«La nomina di Raffale Fitto? Era prevista . Ma per far uscire l’Italia dall’attuale isolamento, non basterà: occorre che alle spalle il commissario abbia un governo capace di posizioni non conflittuali». Ne è convinta Irene Tinagli, eurodeputata Pd e presidente uscente della Commissione europea per i problemi economici e monetari.
Tinagli, l’indicazione di un nome italiano è arrivata nell’ultimo giorno utile. Strategia?
«Fitto è un politico di esperienza, la sua nomina era ampiamente prevista, per questo mi ha sorpreso il ritardo. Le discussioni nella maggioranza sono sempre più un tema all’ordine del giorno».
Riuscirà nel compito di ridare peso all’Italia?
«A mio avviso il peso dell’Italia non dipende tanto dal Commissario, bensì dalle scelte del Governo. Nell’ultimo anno ci siamo ritrovati isolati, dunque sarà importante che Fitto non si trovi a lavorare in uno scenario controproducente, con un Governo che prende posizioni conflittuali, creando frizioni con altri partner europei».
A cosa si riferisce?
«Ricordo che quando ci fu da ratificare il Mes, il ministro Giorgetti ebbe delle posizioni di apertura che furono poi vanificate dal diniego del Governo, che isolò ulteriormente l’Italia».
Ora avremo un commissario esponente di un partito, Ecr, che non è in maggioranza…
«Non è la prima volta che accade. Noi siamo abituati al nostro quadro, in cui il Governo rispecchia la maggioranza in Parlamento, ma in Europa funziona diversamente. Chiaramente restano da verificare le dinamiche che si innescano all’interno della Commissione e se Fitto saprà creare un clima di collaborazione».
E qui torniamo al Governo.
«Bisogna che Meloni capisca che non può continuare con la politica del doppio binario. Prima esprime simpatie per Trump e l’Ungheria e poi pensa di contare in Europa. Il Governo deve essere europeista, se vuol dare credibilità al proprio commissario».
Fidanza, FdI, su Qn ha auspicato che su certi temi come Green deal e immigrazione, il Ppe voti con i conservatori. La maggioranza Ursula reggerà?
«La maggioranza Ursula non è affatto di destra. Von der Leyen ha ottenuto l’appoggio non solo dei socialisti ma anche dei verdi. Io capisco che Fidanza si possa sentire isolato e tiri i Popolari per la giacca, ma vorrei ricordare che certe strategie politiche anche negli anni scorsi si sono mostrate fallimentari. E in ogni caso Popolari e Conservatori da soli non hanno i numeri. Potrebbero cercare un’alleanza con l’ultradestra, ma una simile spregiudicatezza non troverebbe sponde in Parlamento e neppure tra la maggioranza dei popolari».

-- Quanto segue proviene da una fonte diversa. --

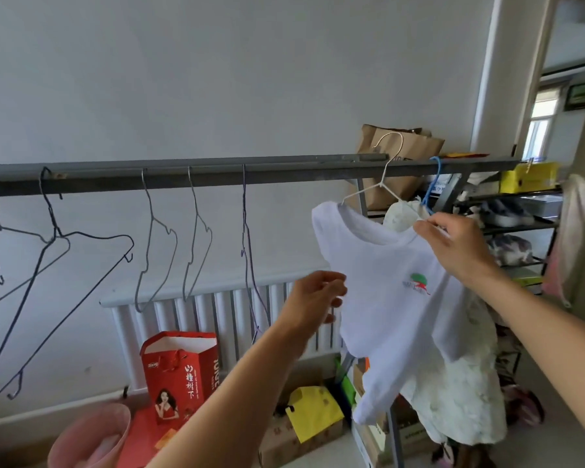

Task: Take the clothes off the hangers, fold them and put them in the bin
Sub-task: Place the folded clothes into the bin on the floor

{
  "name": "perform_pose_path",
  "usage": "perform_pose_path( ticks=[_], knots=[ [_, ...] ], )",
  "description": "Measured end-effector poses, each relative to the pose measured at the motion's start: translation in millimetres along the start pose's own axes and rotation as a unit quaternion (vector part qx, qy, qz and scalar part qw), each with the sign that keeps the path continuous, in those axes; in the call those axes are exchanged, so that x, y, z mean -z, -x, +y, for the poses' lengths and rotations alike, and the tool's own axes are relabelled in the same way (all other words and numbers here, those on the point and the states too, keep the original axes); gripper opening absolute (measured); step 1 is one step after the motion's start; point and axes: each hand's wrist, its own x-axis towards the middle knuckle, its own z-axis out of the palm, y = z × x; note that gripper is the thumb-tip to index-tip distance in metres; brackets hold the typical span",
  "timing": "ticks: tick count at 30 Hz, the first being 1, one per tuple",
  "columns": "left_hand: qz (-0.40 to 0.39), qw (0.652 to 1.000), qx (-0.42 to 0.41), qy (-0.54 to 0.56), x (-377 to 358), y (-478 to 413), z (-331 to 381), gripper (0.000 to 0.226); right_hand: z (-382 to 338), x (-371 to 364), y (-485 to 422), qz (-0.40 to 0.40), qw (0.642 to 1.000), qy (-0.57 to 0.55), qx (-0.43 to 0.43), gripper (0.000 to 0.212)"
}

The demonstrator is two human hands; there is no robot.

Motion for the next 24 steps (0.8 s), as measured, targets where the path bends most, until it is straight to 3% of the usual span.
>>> perform_pose_path(
  ticks=[6, 9, 14, 18, 24],
  knots=[
    [0.14, 0.988, -0.066, -0.026, 11.1, -30.6, -1.8, 0.027, -4.5, 34.6, 38.4, -0.085, 0.993, -0.076, 0.036, 0.032],
    [0.181, 0.971, -0.108, -0.109, 18.8, -41.1, -6.1, 0.033, -8.7, 47.2, 51.3, -0.112, 0.989, -0.091, 0.031, 0.025],
    [0.09, 0.946, -0.149, -0.273, 35.0, -44.6, -3.7, 0.039, -18.1, 65.3, 65.7, -0.143, 0.984, -0.105, 0.025, 0.015],
    [0.026, 0.951, -0.181, -0.249, 38.6, -34.7, -3.8, 0.016, -22.0, 74.2, 71.5, -0.165, 0.98, -0.109, 0.029, 0.017],
    [0.008, 0.946, -0.216, -0.242, 46.7, -17.7, -3.2, 0.011, -24.2, 82.0, 76.5, -0.179, 0.976, -0.12, 0.037, 0.026]
  ],
)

Tornando all’Italia, che accadrà ai balneari e al Pnrr?
«Non credo che ci saranno stravolgimenti, Fitto dovrà dimostrare imparzialità e mantenere credibilità tra i colleghi. Sarà commissario europeo, non l’avvocato di Stato. Sarà il Governo a dover dare credibilità all’Italia mostrando una visione compatta e credibile sui temi più importanti».
Eppure, su un tema caldo come l’Ucraina, l’Italia sembra andare in ordine sparso.
«È proprio questo il punto: il Governo deve fare attenzione alle sue dinamiche interne. Le fibrillazioni della Lega, che cerca di ritagliarsi uno spazio a destra di Meloni con sparate anche sulla politica estera, sono un problema per la credibilità del Governo in Europa, che Meloni dovrà gestire».
Anche nel Pd però c’è qualche problema.
«Nel Pd no, ma ci sono delle scaramucce nel campo largo. Ma come ha detto la segretaria Schlein, bisogna superare i veti e i personalismi. Qui non si tratta di fare un unico partito, ma di far coesistere diverse anime in uno schieramento che abbia a cuore gli stessi temi e una visione comune: l’equità sociale, l’inclusione, la sanità, l’occupazione. Occorre però maturità politica, superare orgogli e vecchie ruggini».
Dunque un ritorno nel Pd di Renzi potrebbe non essere fantapolitica.
«Renzi non torna nel Pd. Ha un suo partito, che vuole posizionare stabilmente nel centrosinistra. Una scelta importante e positiva, ma certo non basta prendere parte a una festa dell’Unità».